Mumbai: Leading analysts on Friday welcomed the new telecom policy, saying it is forward looking as it will not only help consumers but will also aid the troubled operators in the long-term.

"The policy is clearly forward looking for aspects such as increasing broadband usage, increasing rural tele-density, promoting domestic manufacturing," KPMG India telecom practises head Romal Shetty said.

But for the policy to be effective and growth-conducive, it will need to detail out the aspects such as spectrum management, exit policy, excess 2G spectrum, Shetty said.

"If these issues are clarified and implemented... the telecom market can still continue as a sunrise sector." PwC India executive director Sandeep Chaufla said the policy, announced on Thursday, is "forward looking".

"The plan to provide facilities like full mobile number portability and free roaming are going to give a tremendous boost to the comfort of the public at large and will automatically create a very healthy competition at a competitive price from all the stakeholders in the sector," Chaufla said.

He added that the policy promotes state-of-the-art technologies like cloud computing, next generation network IPV6 and also the convergence of network services and devices.

National Telecom Policy-2012 aims to do away with roaming charges, introduces a national mobile permit that will enable operators offer all communication services under one licence, allow operators to share and trade spectrum and facilitate consolidation in the sector that has over a dozen players now.

Announcing the new policy, Union Minister Kapil Sibal said the Cabinet has made five changes to the new rules he had unveiled last October.
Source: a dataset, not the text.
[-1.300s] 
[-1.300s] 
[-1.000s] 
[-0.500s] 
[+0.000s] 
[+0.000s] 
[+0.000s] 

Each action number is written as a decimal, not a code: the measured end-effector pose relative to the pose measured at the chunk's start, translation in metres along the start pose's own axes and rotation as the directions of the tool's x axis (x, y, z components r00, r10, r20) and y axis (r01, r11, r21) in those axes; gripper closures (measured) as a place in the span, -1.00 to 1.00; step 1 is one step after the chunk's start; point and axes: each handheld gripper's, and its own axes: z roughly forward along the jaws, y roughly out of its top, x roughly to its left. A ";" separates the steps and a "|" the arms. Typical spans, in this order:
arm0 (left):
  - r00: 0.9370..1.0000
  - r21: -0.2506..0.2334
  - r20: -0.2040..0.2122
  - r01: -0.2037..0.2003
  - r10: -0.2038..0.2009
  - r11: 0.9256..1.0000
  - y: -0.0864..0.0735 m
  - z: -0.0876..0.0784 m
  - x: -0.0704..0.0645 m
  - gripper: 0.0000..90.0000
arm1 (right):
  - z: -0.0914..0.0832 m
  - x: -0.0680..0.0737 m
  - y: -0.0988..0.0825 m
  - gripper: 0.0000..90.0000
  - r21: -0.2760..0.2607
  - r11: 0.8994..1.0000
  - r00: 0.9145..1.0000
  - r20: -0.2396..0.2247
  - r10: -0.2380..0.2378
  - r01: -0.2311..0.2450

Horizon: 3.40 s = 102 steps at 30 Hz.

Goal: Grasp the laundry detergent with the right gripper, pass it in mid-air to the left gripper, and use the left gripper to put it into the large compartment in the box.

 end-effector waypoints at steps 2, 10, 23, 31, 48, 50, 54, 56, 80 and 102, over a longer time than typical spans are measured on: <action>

The key change is that under the new policy, spectrum will be refarmed, a move that has been bitterly opposed by incumbent GSM operators.

However, the new policy does not speak about conditions of refarming, issues on spectrum pricing, participation by operators in the auction, etc.

Significantly, the new policy has omitted a controversial clause in the draft version which said revenue generation will continue to be a secondary objective of the government, and instead states that affordability and availability of effective communication will be core objectives of the policy, which will replace the over-a-decade-old NTP-99.

"Doing away with the roaming charges will enormously help the subscribers as they don't have to pay higher charges, apart from offering them the flexibility to have the same number anywhere in the country and will have more focused retention schemes from operators," Shetty of KPMG said.

For the operators this will have a negative impact on revenues and may have higher churn, but on the positive side the volume of minutes should go up significantly, Shetty said.